LineMatches sometimes contain newlines
ijt opened this issue · 1 comments
ijt commented
The doc comment for the LineMatch
type says
// LineMatch holds the matches within a single line in a file.
but it currently does not act as advertised.
Here is a test that runs a query containing a newline. It expects the resulting FileMatch
structure to contain two LineMatch
es, one per line, but instead it gets back a single LineMatch
containing two lines.
func TestQueryNewlines(t *testing.T) {
b := testIndexBuilder(t, nil,
Document{Name: "filename", Content: []byte("line1\nline2\nbla")})

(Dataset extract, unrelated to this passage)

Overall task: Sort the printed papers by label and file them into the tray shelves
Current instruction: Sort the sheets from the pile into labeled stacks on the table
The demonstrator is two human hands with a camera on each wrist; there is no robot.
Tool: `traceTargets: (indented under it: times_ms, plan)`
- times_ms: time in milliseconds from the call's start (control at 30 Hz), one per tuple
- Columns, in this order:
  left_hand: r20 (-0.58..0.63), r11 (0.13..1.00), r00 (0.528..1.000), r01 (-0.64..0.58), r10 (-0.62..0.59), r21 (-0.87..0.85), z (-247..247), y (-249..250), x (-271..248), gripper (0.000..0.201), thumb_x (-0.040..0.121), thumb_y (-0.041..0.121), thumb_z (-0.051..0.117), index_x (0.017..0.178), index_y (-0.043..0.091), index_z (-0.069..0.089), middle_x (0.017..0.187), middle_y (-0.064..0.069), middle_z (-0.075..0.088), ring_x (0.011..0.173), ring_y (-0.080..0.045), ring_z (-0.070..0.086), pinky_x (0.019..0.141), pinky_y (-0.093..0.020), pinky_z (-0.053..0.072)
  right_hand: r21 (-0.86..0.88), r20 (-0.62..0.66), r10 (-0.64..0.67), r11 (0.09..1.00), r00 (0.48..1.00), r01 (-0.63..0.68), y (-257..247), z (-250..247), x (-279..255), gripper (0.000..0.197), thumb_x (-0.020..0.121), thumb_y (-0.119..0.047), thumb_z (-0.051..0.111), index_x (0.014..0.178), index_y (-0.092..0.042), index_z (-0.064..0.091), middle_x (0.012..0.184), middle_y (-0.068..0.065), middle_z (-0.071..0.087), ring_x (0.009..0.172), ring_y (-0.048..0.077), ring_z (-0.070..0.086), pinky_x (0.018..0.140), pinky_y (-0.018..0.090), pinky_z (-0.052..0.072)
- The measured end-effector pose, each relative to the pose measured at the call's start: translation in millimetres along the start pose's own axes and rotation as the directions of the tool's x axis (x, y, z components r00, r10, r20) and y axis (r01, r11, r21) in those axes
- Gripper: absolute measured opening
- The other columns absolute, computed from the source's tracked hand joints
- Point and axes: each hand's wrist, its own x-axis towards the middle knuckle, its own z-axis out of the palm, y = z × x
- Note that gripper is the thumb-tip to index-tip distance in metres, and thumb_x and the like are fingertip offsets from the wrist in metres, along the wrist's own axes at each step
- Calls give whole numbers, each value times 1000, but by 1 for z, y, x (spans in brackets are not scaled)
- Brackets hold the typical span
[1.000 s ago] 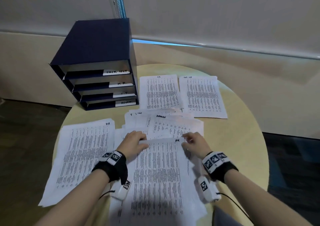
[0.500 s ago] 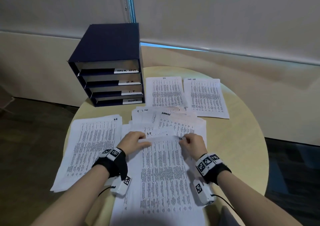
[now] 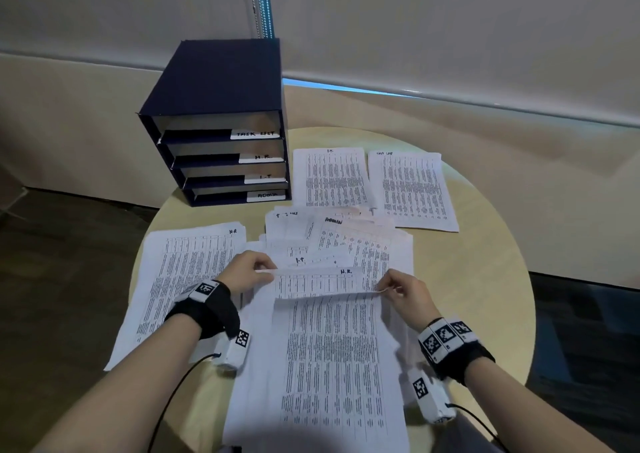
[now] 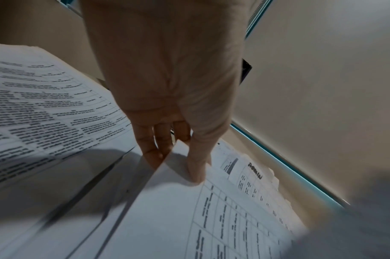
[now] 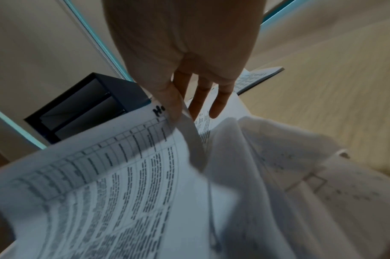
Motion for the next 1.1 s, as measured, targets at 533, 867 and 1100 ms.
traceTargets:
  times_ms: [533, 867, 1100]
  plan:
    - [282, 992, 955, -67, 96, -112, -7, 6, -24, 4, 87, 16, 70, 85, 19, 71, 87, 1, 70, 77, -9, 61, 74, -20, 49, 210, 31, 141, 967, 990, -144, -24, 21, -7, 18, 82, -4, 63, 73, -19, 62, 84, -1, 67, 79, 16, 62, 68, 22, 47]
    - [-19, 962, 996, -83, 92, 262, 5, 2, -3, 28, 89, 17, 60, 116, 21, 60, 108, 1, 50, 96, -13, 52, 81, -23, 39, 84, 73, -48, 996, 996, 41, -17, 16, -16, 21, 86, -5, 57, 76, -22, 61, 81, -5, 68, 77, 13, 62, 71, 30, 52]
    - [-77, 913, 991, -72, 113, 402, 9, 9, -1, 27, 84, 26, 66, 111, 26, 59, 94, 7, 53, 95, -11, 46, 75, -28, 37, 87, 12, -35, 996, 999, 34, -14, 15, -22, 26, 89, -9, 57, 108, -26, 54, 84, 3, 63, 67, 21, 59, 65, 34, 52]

sres := searchForTest(t, b, &query.Substring{Pattern: "ine2\nbla"})
matches := sres.Files
want := []FileMatch{{
FileName: "filename",
LineMatches: []LineMatch{
{
LineFragments: []LineFragmentMatch{{
Offset: 7,
LineOffset: 1,
MatchLength: 4,
}},
Line: []byte("line2"),
LineStart: 6,
LineEnd: 11,
LineNumber: 2,
},
{
LineFragments: []LineFragmentMatch{{
Offset: 13,
LineOffset: 0,
MatchLength: 3,
}},
Line: []byte("bla"),
LineStart: 13,
LineEnd: 16,
LineNumber: 3,
},
}}}
if !reflect.DeepEqual(matches, want) {
t.Errorf("got %v, want %v", matches, want)
}
}
Here is the output of the test:
[ ~/src/github.com/ijt/zoekt ] go test ./...
--- FAIL: TestQueryNewlines (0.00s)
index_test.go:214: got [{0 filename [] [{[108 105 110 101 50 10 98 108 97] 6 15 2 false 0 [{1 7 8}]}] [] [] }], want [{0 filename [] [{[108 105 110 101 50] 6 11 2 false 0 [{1 7 4}]} {[98 108 97] 13 16 3 false 0 [{0 13 3}]}] [] [] }]
FAIL
FAIL github.com/google/zoekt 0.067s
Fixing this would make it much easier for Sourcegraph to support multiline searches.
I'm happy to contribute a fix.
ijt commented
I have a fix for this: https://github.com/google/zoekt/compare/master...ijt:newlines-one?expand=1. I know it's meant to be done through Gerrit. I'll do that next.